ECLI:NL:HR:2009:BH3919

Hoge Raad

Datum uitspraak
14 april 2009
Publicatiedatum
5 april 2013
Zaaknummer
07/11894
Instantie
Hoge Raad
Type
Uitspraak
Rechtsgebied
Strafrecht
Procedures
  • Cassatie
Rechters
Vindplaatsen
  • Rechtspraak.nl
AI samenvatting door LexboostAutomatisch gegenereerd

Cassatieberoep tegen arrest Gerechtshof te 's-Gravenhage inzake bewijsmotivering en verklaring

In deze zaak gaat het om een cassatieberoep tegen een arrest van het Gerechtshof te 's-Gravenhage, dat op 19 februari 2007 werd gewezen in de strafzaak tegen de verdachte, geboren in 1968. Het beroep is ingesteld door de verdachte, vertegenwoordigd door mr. R.F. Nelisse, advocaat te Rotterdam. De waarnemend Advocaat-Generaal Bleichrodt heeft geconcludeerd tot verwerping van het beroep. De Hoge Raad heeft op 14 april 2009 uitspraak gedaan in deze zaak, met zaaknummer 07/11894.
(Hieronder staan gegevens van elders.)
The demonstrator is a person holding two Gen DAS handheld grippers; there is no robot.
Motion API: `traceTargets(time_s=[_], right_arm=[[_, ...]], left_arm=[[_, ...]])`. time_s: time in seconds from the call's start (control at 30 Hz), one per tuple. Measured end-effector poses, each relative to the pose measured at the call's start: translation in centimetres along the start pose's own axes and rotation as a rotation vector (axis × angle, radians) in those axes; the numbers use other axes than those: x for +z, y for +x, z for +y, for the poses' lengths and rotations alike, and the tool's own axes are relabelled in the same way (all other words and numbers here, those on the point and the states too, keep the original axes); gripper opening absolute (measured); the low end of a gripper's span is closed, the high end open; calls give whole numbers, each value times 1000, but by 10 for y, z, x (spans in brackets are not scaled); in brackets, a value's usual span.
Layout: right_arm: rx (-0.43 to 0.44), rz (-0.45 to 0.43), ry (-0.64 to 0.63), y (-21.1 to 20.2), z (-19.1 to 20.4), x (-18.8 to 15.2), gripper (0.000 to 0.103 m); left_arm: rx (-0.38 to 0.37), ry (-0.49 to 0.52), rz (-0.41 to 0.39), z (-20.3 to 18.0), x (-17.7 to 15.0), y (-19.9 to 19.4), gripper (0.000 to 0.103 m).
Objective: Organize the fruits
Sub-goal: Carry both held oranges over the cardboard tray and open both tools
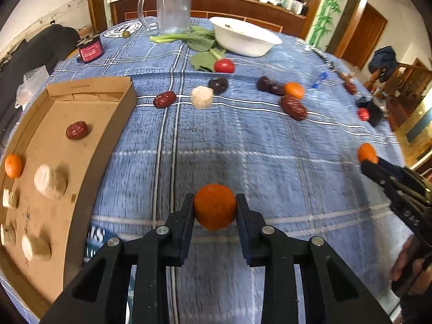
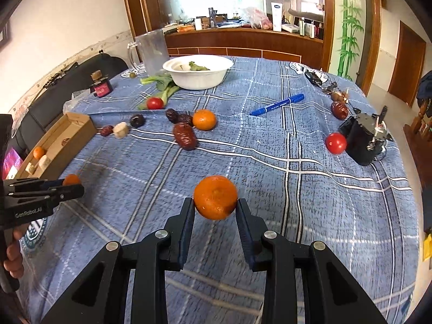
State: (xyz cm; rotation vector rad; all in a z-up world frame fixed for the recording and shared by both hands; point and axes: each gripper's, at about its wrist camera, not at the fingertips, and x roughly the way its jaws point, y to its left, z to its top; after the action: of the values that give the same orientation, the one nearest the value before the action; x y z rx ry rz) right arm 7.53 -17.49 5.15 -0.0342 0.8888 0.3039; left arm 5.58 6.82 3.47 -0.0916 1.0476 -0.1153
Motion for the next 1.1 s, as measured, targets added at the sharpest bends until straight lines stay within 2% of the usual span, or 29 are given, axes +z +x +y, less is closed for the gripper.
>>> traceTargets(time_s=[0.13, 0.43, 0.77, 1.1], right_arm=[[-45, -11, -15, -17, 16, -8, 34], [-51, -22, 40, -42, 59, -15, 34], [-8, -18, -18, -29, 132, 2, 34], [66, -25, -94, -6, 199, 31, 34]], left_arm=[[-36, 15, -32, 3, -9, -23, 28], [-6, 13, -59, 34, -21, -58, 28], [27, -15, -112, 83, -27, -89, 29], [90, -99, -144, 155, -22, -105, 29]])
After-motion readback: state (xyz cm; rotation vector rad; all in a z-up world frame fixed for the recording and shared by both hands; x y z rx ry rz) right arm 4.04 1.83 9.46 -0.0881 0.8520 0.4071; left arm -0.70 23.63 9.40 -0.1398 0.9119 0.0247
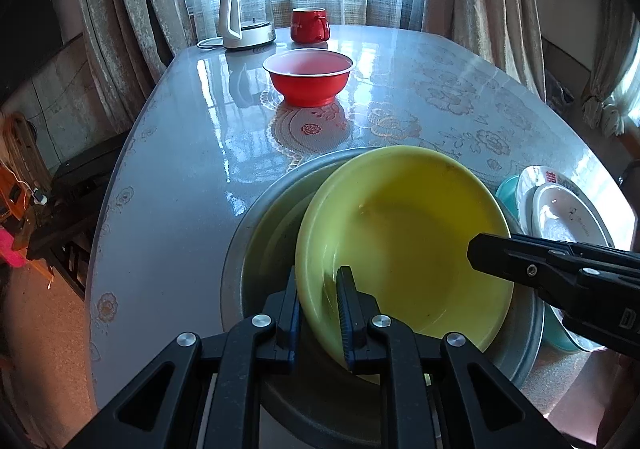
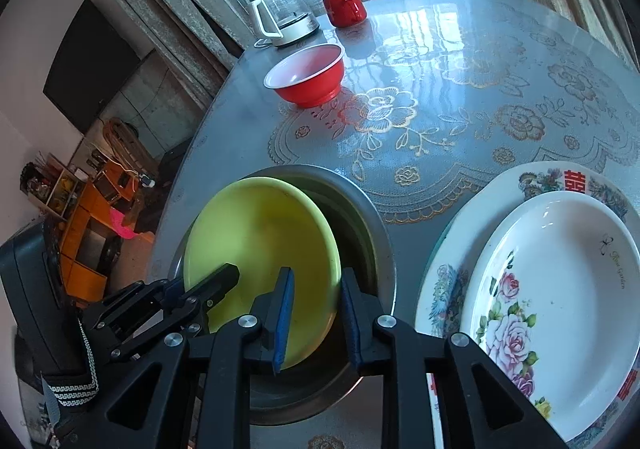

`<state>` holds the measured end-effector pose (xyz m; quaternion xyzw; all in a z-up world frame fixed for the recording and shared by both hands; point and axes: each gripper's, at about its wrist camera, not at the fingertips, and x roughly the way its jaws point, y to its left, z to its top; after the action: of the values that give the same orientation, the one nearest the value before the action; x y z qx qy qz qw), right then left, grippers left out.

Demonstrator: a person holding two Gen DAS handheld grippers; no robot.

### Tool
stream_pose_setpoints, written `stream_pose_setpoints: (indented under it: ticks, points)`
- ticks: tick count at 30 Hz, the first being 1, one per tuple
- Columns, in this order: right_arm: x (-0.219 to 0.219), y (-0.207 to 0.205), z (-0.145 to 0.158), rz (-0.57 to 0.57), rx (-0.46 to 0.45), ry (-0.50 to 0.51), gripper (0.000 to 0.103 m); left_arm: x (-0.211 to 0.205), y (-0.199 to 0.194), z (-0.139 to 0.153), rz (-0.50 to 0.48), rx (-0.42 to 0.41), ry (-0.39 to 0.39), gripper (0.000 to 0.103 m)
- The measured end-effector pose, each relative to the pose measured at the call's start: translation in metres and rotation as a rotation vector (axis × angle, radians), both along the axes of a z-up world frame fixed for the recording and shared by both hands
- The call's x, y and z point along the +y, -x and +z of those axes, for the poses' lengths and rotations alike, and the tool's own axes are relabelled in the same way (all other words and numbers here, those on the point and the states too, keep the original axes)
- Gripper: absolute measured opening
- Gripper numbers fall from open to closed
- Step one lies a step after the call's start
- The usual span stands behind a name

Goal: Organize plates and bowls
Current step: 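Lower the yellow bowl into the steel bowl with both grippers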

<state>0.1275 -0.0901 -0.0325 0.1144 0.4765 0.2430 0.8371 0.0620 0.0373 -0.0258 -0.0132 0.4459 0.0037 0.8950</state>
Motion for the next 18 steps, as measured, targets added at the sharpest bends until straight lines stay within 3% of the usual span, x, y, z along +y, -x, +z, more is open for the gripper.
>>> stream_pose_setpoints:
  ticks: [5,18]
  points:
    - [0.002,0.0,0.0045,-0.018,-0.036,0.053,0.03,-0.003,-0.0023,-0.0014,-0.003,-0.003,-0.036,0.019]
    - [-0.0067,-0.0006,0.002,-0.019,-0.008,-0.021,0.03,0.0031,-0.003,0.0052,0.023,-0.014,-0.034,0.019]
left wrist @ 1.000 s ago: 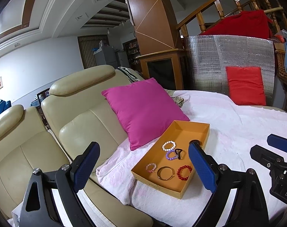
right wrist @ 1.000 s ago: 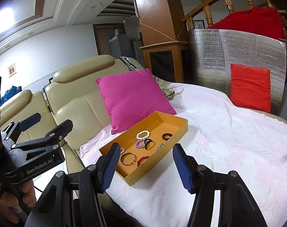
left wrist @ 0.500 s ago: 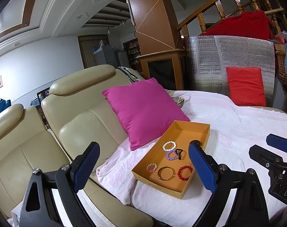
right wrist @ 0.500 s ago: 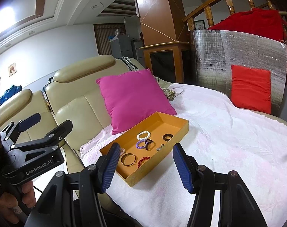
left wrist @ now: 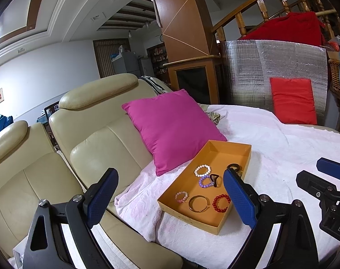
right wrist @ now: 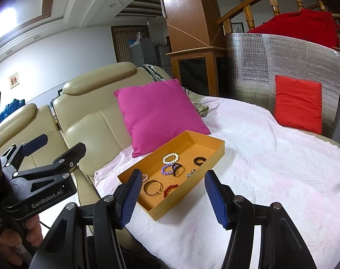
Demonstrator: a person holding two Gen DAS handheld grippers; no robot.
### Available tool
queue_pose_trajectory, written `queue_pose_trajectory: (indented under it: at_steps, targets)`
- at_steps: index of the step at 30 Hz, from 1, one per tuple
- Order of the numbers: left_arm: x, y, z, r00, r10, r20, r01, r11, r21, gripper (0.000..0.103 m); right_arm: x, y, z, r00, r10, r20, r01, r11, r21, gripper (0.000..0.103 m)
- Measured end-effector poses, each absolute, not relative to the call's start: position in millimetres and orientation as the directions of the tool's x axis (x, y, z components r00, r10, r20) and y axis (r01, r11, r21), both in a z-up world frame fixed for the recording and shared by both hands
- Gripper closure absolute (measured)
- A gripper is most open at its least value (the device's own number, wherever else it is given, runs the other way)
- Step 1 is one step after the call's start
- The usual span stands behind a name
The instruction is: Organize jewelry
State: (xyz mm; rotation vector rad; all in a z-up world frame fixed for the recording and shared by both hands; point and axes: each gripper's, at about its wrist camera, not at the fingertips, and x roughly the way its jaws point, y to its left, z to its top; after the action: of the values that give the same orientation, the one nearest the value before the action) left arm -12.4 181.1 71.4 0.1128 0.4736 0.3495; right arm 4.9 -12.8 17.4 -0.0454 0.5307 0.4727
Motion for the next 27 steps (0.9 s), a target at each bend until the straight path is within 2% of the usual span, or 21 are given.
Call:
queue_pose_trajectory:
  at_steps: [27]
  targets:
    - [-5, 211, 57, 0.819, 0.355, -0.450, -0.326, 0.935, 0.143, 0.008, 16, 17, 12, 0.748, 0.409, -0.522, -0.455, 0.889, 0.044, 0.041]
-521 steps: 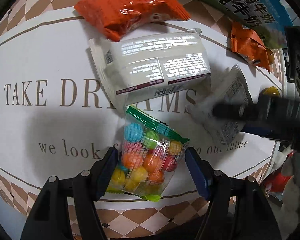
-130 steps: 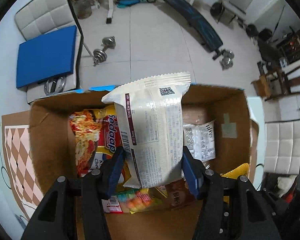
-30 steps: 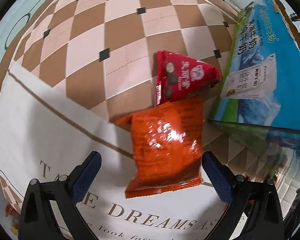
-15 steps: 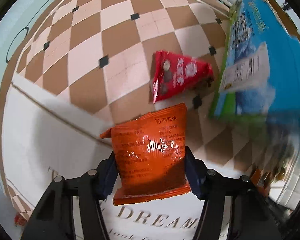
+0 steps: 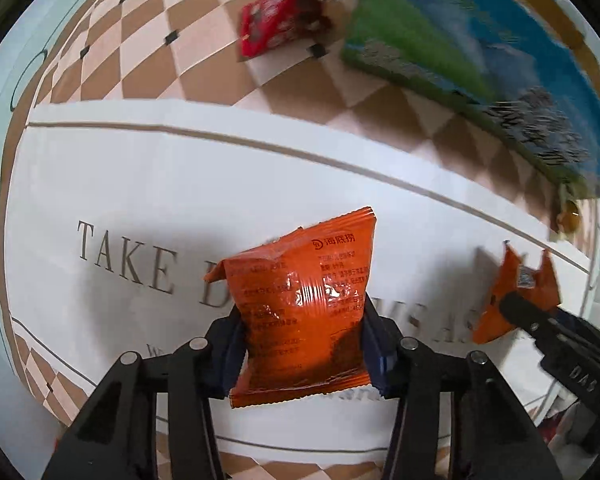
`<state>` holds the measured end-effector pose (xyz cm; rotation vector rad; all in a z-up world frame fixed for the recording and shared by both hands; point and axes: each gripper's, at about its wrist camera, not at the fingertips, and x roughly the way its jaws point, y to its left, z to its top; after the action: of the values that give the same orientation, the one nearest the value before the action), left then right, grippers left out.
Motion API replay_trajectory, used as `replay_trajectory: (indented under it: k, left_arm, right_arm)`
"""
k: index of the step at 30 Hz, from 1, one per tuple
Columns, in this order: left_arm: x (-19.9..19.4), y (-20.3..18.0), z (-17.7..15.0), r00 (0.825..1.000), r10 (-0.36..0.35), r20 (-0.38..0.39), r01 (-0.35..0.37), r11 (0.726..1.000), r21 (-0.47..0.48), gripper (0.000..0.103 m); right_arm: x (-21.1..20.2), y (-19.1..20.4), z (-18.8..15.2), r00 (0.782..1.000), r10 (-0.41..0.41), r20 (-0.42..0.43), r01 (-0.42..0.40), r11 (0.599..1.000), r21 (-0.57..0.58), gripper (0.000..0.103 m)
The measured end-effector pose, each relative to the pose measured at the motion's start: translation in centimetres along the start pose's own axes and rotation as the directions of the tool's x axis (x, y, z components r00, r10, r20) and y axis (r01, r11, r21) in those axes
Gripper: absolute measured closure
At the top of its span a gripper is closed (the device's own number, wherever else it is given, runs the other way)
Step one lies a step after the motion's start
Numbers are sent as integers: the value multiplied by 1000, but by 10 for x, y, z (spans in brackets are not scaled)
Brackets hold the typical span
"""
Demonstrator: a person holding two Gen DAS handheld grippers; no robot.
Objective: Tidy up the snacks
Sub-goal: 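Carry both orange packs over the box and release them inside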
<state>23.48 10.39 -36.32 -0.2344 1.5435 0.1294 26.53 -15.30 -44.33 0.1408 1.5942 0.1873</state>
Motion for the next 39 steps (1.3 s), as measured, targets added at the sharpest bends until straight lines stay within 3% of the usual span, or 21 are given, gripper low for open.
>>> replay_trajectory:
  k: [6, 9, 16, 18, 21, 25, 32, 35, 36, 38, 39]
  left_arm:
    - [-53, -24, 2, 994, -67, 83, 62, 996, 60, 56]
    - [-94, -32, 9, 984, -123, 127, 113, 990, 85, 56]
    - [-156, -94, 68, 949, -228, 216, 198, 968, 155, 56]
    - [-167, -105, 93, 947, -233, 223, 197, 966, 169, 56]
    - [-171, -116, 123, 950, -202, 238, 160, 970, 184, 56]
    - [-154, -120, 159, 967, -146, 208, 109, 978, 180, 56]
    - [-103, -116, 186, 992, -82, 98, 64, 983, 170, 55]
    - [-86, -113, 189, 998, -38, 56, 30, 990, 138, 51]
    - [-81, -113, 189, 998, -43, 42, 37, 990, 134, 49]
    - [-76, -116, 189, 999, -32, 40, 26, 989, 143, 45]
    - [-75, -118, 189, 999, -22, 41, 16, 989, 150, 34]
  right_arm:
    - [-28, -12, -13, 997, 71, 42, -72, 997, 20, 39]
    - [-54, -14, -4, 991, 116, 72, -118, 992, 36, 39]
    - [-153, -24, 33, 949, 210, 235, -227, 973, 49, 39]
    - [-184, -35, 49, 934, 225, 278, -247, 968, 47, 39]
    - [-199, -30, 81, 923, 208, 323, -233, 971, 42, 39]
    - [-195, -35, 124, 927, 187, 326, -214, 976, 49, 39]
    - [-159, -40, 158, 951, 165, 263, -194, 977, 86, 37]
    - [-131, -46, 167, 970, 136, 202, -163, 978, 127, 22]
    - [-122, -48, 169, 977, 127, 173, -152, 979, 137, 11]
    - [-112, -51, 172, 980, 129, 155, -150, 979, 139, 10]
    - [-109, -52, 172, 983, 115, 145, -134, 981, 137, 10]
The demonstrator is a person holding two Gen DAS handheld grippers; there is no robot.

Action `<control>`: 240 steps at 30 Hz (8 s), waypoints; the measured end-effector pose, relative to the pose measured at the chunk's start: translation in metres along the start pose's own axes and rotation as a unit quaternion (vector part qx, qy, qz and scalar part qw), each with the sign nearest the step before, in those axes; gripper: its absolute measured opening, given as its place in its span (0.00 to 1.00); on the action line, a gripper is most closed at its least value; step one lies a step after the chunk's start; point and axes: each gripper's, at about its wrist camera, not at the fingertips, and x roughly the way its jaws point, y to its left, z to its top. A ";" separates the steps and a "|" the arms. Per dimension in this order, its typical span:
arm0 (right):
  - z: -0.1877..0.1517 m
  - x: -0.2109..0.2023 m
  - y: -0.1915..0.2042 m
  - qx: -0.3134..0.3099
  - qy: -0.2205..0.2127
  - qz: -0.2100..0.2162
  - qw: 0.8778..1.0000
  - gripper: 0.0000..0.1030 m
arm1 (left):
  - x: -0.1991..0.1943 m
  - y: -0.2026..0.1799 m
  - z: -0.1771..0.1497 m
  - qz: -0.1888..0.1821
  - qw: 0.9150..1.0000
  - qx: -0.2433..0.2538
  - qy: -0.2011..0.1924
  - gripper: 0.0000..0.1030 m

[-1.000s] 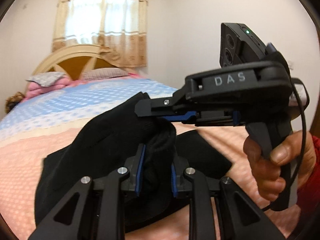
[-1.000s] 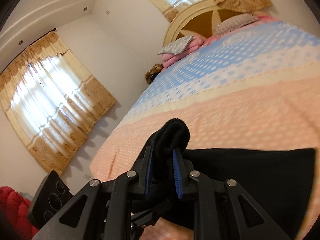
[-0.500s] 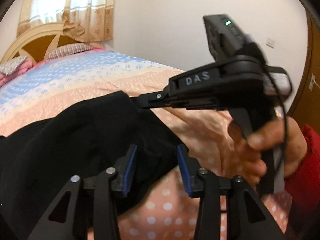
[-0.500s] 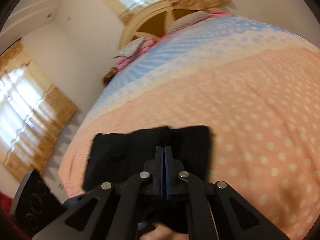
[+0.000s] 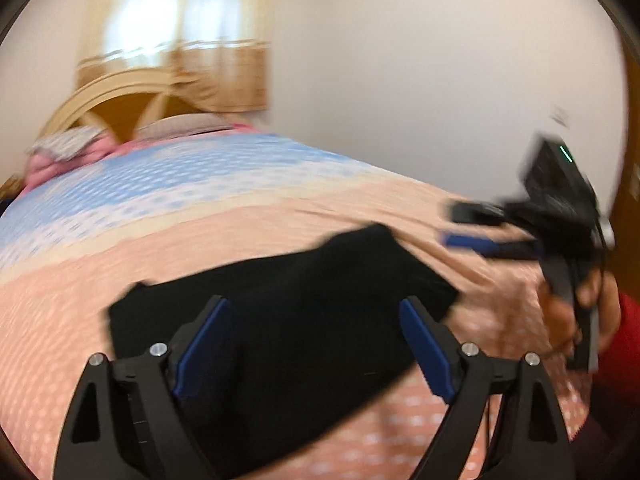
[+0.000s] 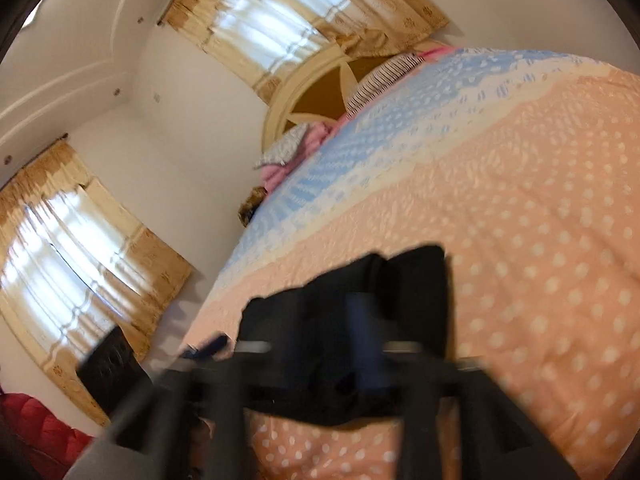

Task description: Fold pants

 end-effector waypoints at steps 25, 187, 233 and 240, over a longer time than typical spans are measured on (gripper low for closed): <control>-0.019 0.023 0.048 -0.145 0.037 -0.204 0.967 0.11 | -0.024 0.098 -0.038 0.110 0.984 -0.139 0.005 0.87; -0.054 0.065 0.024 -0.121 0.015 -0.272 0.954 0.36 | 0.040 0.070 -0.053 0.040 0.957 -0.254 0.133 0.39; -0.030 0.027 0.074 -0.011 -0.022 -0.145 0.989 0.27 | -0.007 0.106 -0.033 -0.025 0.962 -0.256 0.095 0.15; -0.026 0.066 0.118 -0.046 -0.002 -0.107 0.993 0.27 | -0.036 0.152 -0.029 0.019 0.959 -0.276 0.056 0.13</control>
De Hoge Raad heeft de middelen van cassatie beoordeeld en geconcludeerd dat deze niet tot cassatie kunnen leiden. Dit behoeft, gezien artikel 81 RO, geen nadere motivering, omdat de middelen niet nopen tot beantwoording van rechtsvragen in het belang van de rechtseenheid of de rechtsontwikkeling. De Hoge Raad heeft ambtshalve beoordeeld dat de redelijke termijn, zoals bedoeld in artikel 6, eerste lid, van het Europees Verdrag voor de Rechten van de Mens (EVRM), is overschreden, aangezien er meer dan twee jaren zijn verstreken na het instellen van het cassatieberoep.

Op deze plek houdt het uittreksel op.